**HOW TO COMPLETE THIS TASK:**
The complete listing should be transcribed precisely.
━━ AVAILABLE DATA ━━
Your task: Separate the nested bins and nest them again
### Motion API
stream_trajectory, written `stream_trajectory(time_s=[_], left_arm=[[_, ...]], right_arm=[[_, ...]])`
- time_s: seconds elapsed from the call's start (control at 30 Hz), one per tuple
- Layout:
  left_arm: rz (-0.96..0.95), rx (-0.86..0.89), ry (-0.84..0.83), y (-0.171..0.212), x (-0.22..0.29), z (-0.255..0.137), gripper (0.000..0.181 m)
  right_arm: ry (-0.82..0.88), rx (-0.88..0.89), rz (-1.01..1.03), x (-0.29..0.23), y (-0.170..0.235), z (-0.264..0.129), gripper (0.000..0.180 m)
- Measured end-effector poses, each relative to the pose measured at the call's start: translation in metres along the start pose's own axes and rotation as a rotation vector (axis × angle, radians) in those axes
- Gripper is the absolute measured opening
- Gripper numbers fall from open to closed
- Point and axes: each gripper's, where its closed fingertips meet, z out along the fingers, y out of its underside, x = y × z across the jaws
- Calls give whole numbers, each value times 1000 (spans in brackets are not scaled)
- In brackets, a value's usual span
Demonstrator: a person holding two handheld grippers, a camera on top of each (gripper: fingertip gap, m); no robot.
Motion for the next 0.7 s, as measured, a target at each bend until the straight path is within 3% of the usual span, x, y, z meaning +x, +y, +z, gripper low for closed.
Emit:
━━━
**RESPONSE AREA:**
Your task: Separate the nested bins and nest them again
### Motion API
stream_trajectory, written `stream_trajectory(time_s=[_], left_arm=[[_, ...]], right_arm=[[_, ...]])`
- time_s: seconds elapsed from the call's start (control at 30 Hz), one per tuple
- Layout:
  left_arm: rz (-0.96..0.95), rx (-0.86..0.89), ry (-0.84..0.83), y (-0.171..0.212), x (-0.22..0.29), z (-0.255..0.137), gripper (0.000..0.181 m)
  right_arm: ry (-0.82..0.88), rx (-0.88..0.89), rz (-1.01..1.03), x (-0.29..0.23), y (-0.170..0.235), z (-0.264..0.129), gripper (0.000..0.180 m)
- Measured end-effector poses, each relative to the pose measured at the call's start: translation in metres along the start pose's own axes and rotation as a rotation vector (axis × angle, radians) in those axes
- Gripper is the absolute measured opening
- Gripper numbers fall from open to closed
- Point and axes: each gripper's, where its closed fingertips meet, z out along the fingers, y out of its underside, x = y × z across the jaws
- Calls give whole numbers, each value times 1000 (spans in brackets are not scaled)
- In brackets, a value's usual span
Demonstrator: a person holding two handheld grippers, a camera on top of each (gripper: fingertip gap, m); no robot.
Motion for the next 0.7 s, as measured, a target at each bend until the straight path is within 3% of the usual span, x, y, z meaning +x, +y, +z, gripper low for closed.
Emit:

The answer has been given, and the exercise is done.